▶ [WHAT IS EXPECTED] Retype the listing exactly, so that the copy matches it line for line.

⟨

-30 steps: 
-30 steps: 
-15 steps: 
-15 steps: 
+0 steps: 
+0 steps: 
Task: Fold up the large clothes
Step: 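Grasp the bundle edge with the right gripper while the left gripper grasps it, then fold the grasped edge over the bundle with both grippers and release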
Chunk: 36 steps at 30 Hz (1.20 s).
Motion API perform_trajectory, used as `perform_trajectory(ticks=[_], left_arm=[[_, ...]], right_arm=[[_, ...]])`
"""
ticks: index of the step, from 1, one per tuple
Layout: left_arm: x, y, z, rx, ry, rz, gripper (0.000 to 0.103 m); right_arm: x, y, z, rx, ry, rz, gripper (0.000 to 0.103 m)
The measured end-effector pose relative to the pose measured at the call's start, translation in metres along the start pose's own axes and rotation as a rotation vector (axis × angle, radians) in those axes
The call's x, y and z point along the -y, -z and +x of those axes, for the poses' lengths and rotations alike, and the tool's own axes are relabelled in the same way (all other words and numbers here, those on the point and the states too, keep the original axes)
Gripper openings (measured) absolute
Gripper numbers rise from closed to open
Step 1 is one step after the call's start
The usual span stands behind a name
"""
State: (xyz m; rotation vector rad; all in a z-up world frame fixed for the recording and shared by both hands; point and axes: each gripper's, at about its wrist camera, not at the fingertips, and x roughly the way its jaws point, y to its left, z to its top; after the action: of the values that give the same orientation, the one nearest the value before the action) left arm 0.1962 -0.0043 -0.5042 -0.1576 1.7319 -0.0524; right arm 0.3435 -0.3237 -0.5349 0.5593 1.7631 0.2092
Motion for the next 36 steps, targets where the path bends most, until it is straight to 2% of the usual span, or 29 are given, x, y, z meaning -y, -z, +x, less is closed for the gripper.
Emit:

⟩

▶ [SOLUTION BELOW]
-30 steps: 
-30 steps: 
-15 steps: 
-15 steps: 
+0 steps: 
+0 steps: 
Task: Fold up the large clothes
Step: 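Grasp the bundle edge with the right gripper while the left gripper grasps it, then fold the grasped edge over the bundle with both grippers and release
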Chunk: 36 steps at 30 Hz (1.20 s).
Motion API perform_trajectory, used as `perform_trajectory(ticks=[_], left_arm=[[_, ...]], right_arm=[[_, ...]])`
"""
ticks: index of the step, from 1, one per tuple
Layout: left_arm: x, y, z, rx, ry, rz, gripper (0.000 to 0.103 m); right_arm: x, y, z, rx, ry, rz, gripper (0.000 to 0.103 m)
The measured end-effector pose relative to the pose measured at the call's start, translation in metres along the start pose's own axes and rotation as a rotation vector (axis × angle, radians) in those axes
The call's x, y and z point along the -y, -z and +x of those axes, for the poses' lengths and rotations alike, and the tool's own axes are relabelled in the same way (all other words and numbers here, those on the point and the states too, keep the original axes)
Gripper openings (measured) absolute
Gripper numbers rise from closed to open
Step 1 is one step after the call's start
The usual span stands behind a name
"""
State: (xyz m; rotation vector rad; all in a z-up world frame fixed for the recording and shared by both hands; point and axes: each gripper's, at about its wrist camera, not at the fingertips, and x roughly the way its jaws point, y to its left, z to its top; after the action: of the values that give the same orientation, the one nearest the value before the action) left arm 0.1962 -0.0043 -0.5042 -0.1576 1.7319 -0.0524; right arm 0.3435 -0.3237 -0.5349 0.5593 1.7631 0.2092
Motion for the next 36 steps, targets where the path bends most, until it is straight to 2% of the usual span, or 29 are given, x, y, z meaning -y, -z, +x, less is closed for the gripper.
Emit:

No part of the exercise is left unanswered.